CNN spokeswoman Megan Grant confirms FishbowlDC’s story that analyst Roland Martin’s suspension has been “lifted.” The decision ends about a month of CNN exile for Martin, who drew a rush of attention with a couple of homophobic tweets on Super Bowl Sunday:
If a dude at your Super Bowl party is hyped about David Beckham’s H&M underwear ad, smack the ish out of him! #superbowl
Who the hell was that New England Patriot they just showed in a head to toe pink suit? Oh, he needs a visit from #teamwhipdatass
CNN’s handling of the episode bears a lack of symmetry. In instituting the suspension, the network issued a statement saying, among other things, that the tweets were “regrettable and offensive. Language that demeans is inconsistent with the values and culture of our organization, and is not tolerated.”

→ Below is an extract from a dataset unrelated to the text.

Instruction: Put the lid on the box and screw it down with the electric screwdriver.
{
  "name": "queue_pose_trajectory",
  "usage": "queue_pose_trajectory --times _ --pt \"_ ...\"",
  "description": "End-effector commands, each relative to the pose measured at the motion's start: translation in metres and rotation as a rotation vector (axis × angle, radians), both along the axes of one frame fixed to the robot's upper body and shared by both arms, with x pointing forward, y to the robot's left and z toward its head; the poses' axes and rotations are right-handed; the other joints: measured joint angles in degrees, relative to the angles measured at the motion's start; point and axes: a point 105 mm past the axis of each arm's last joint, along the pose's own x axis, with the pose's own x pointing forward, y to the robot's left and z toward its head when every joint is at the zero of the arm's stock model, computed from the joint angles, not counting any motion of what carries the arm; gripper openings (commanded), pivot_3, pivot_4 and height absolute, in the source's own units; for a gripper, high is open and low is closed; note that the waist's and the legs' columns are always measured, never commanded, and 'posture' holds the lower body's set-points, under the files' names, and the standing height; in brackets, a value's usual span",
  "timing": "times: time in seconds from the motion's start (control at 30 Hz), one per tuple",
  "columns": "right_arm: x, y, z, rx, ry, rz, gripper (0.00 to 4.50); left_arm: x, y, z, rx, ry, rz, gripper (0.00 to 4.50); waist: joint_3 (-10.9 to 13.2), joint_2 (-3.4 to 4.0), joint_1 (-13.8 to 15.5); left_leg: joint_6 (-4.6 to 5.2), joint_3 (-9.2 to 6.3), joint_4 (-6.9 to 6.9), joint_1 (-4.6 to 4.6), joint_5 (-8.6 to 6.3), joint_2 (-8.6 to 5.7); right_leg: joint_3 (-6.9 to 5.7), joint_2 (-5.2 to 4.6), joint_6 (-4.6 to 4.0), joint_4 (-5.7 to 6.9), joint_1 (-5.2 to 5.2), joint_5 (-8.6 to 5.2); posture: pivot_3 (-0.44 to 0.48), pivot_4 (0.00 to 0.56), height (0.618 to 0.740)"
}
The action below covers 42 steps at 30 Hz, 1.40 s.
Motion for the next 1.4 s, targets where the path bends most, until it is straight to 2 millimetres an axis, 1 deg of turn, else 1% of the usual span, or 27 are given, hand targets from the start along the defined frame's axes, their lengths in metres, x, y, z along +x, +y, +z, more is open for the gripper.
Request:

The reinstatement, on the other hand, appears to carry no statement. (I have requested one but haven’t received anything.) The news has trickled out via shadows, as if CNN were trying to sneak the guy back on the air. CNN did not respond to a question as to whether Martin would be on tonight’s election-coverage team. It’d be nice to know what the network feels the disciplinary action has accomplished.
For that, we’ll have to rely on the Gay and Lesbian Alliance against Defamation (GLAAD), the activist organization whose liaison, Herndon Graddick, met with Martin to talk about his tweets during the suspension. Following that session, GLAAD issued a positive-sounding statement that made clear that Martin hadn’t really changed his defiant tone on the propriety of the Super Bowl tweets. The group commended Martin’s “willingness to engage with us around these issues,” adding:
It’s not easy to sit down with a group that has just spoken out publicly in the way we did. It speaks to his character that he is willing to have this dialogue with us and for the comments he made today.
When asked about the lifting of the suspension, GLAAD noted:
CNN’s suspension of Roland Martin sparked a nationwide dialogue about the prevalence of anti-LGBT violence and how language can contribute to that. We hoped that Martin would use this incident to speak out in support of LGBT people and against violence. It remains to be seen whether he will continue to use his platforms to do that.
That’s so lukewarm I’m tempted to drop a packet of yeast in it.
This limp end to the Martin-tweet proceedings is the awful handiwork of suspension-oriented discipline. Suspensions are designed to be ridden out, suffered through and remembered with shame and regret. Still waiting on Martin’s multipart series on gay bashing in America.